## TASK TO CARRY OUT
Below are entries; count each line that holds the word "looks" and report the number without any other words.

START DATA FOR THIS TASK

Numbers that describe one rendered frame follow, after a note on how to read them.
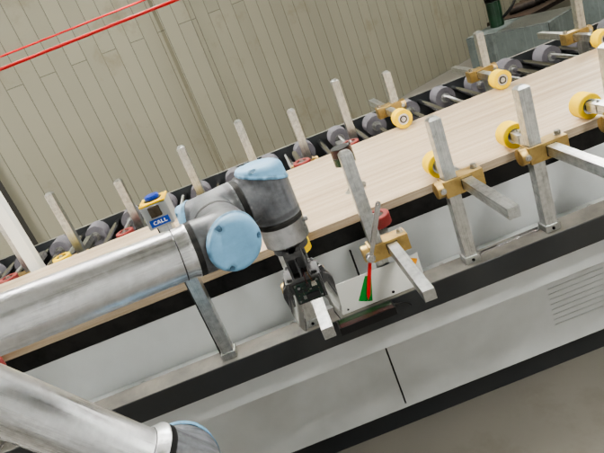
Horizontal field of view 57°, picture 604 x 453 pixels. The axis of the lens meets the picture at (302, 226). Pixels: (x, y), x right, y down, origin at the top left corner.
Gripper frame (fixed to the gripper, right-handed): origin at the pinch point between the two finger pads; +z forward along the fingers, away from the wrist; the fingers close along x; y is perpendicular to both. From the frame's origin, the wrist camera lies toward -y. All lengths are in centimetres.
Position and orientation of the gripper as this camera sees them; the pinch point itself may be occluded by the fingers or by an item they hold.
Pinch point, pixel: (321, 317)
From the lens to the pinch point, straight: 119.8
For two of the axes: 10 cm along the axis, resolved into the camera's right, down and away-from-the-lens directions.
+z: 3.4, 8.7, 3.7
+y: 1.0, 3.5, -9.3
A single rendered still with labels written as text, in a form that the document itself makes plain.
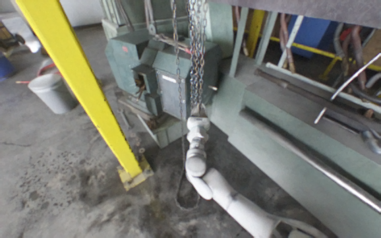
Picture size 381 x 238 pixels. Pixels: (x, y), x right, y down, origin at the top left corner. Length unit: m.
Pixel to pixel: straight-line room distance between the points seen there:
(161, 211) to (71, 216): 0.61
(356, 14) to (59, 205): 1.91
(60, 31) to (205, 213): 1.19
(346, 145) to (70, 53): 1.21
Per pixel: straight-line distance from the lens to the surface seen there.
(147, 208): 1.22
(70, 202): 1.48
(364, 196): 1.02
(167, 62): 0.88
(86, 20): 6.67
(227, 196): 0.49
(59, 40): 0.69
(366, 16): 0.87
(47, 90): 2.14
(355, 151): 0.99
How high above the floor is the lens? 1.15
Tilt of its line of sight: 44 degrees down
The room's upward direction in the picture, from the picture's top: straight up
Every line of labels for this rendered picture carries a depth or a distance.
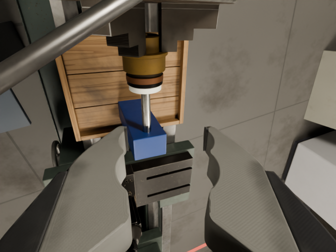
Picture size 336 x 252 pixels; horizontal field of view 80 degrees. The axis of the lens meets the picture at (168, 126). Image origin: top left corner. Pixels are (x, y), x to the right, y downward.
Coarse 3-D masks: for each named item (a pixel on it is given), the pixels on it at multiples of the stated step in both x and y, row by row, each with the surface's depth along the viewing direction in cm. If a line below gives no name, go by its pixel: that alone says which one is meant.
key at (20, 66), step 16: (112, 0) 12; (128, 0) 13; (80, 16) 11; (96, 16) 12; (112, 16) 12; (64, 32) 11; (80, 32) 11; (32, 48) 10; (48, 48) 11; (64, 48) 11; (0, 64) 10; (16, 64) 10; (32, 64) 11; (0, 80) 10; (16, 80) 10
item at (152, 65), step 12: (156, 36) 36; (156, 48) 37; (132, 60) 36; (144, 60) 36; (156, 60) 37; (132, 72) 37; (144, 72) 37; (156, 72) 38; (132, 84) 39; (144, 84) 39; (156, 84) 40
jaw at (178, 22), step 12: (168, 12) 35; (180, 12) 35; (192, 12) 36; (204, 12) 36; (216, 12) 36; (168, 24) 36; (180, 24) 36; (192, 24) 37; (204, 24) 37; (216, 24) 37; (168, 36) 37; (180, 36) 37; (192, 36) 38; (168, 48) 38
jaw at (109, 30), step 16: (80, 0) 24; (96, 0) 24; (128, 16) 28; (144, 16) 33; (96, 32) 26; (112, 32) 25; (128, 32) 29; (144, 32) 34; (128, 48) 33; (144, 48) 35
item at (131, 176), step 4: (128, 164) 65; (128, 168) 63; (128, 172) 62; (132, 172) 62; (128, 176) 61; (132, 176) 62; (124, 180) 61; (128, 180) 62; (132, 180) 63; (124, 184) 62; (128, 184) 63; (132, 184) 63; (128, 188) 64; (132, 188) 64; (128, 192) 64; (132, 192) 65; (132, 196) 66
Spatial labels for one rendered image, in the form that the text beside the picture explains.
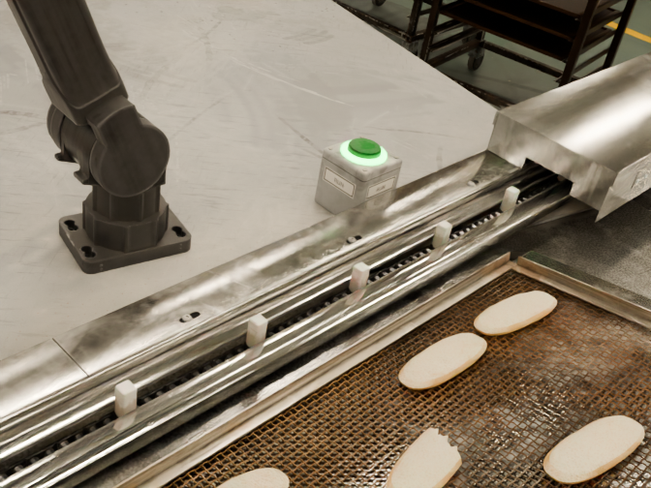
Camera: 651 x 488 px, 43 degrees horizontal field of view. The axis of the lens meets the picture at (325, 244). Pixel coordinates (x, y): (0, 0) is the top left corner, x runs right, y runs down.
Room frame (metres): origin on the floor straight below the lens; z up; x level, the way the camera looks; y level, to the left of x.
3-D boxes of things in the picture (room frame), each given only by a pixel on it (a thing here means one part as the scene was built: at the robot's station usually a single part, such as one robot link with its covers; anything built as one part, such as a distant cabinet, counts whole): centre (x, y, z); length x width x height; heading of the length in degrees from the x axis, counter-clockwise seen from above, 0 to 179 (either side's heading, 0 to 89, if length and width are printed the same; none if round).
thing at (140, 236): (0.70, 0.21, 0.86); 0.12 x 0.09 x 0.08; 130
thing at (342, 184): (0.86, -0.03, 0.84); 0.08 x 0.08 x 0.11; 52
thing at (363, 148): (0.86, -0.02, 0.90); 0.04 x 0.04 x 0.02
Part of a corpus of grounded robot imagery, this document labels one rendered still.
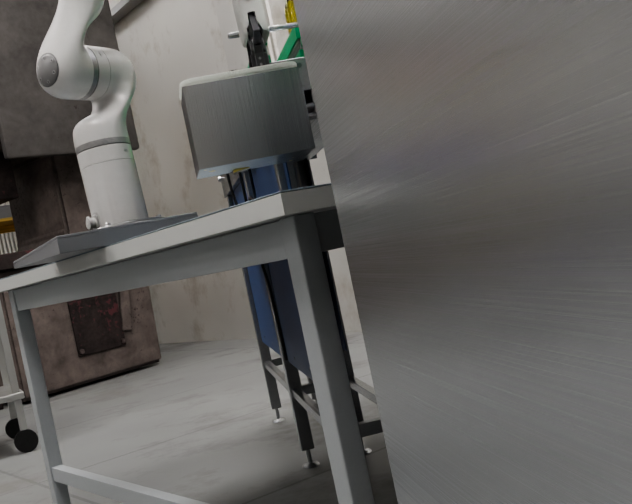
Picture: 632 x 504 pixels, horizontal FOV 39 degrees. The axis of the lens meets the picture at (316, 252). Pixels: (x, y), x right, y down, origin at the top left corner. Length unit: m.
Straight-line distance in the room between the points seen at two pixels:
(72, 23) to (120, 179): 0.34
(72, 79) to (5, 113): 4.26
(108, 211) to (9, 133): 4.28
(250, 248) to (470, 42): 0.94
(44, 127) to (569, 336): 5.95
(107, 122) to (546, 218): 1.58
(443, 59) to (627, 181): 0.22
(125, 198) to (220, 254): 0.48
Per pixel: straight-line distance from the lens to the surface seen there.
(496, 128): 0.52
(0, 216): 9.45
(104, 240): 1.84
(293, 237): 1.31
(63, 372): 6.53
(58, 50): 1.99
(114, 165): 1.96
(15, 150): 6.19
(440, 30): 0.58
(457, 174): 0.59
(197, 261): 1.59
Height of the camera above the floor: 0.67
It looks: 1 degrees down
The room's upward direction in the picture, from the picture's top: 12 degrees counter-clockwise
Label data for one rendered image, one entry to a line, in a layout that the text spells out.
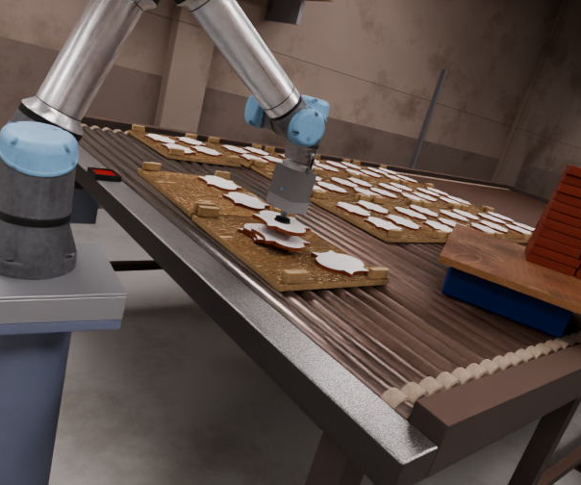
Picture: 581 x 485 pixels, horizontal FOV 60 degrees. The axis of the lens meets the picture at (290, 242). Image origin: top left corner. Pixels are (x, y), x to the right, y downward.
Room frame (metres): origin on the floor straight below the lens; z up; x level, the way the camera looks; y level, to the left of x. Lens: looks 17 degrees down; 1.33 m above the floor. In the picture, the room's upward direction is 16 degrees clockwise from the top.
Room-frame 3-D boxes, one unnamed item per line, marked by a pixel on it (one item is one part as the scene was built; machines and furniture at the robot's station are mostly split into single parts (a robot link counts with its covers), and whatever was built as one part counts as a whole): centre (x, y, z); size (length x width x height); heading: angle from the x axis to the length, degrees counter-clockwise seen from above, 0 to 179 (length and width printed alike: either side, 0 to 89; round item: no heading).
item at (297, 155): (1.21, 0.03, 1.17); 0.08 x 0.08 x 0.05
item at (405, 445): (1.33, 0.47, 0.89); 2.08 x 0.09 x 0.06; 43
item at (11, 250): (0.80, 0.43, 0.97); 0.15 x 0.15 x 0.10
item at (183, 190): (1.55, 0.28, 0.93); 0.41 x 0.35 x 0.02; 41
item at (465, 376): (1.51, 0.27, 0.90); 1.95 x 0.05 x 0.05; 43
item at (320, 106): (1.21, 0.04, 1.25); 0.09 x 0.08 x 0.11; 122
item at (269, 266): (1.23, 0.00, 0.93); 0.41 x 0.35 x 0.02; 42
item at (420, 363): (1.48, 0.31, 0.90); 1.95 x 0.05 x 0.05; 43
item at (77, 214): (1.59, 0.74, 0.77); 0.14 x 0.11 x 0.18; 43
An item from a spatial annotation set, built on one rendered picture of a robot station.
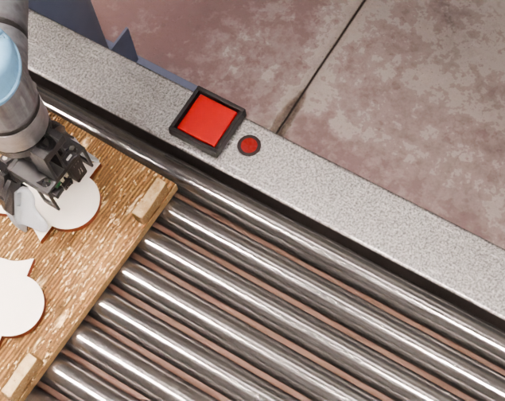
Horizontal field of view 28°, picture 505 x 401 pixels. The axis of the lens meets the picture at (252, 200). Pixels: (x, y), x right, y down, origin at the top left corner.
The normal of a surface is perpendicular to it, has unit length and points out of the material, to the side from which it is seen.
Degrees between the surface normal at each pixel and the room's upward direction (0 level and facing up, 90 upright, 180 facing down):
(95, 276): 0
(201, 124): 0
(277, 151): 0
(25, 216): 64
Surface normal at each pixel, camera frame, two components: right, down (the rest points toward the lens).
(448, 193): -0.07, -0.40

END DATA FOR THIS TASK

## SOLVED EXERCISE
3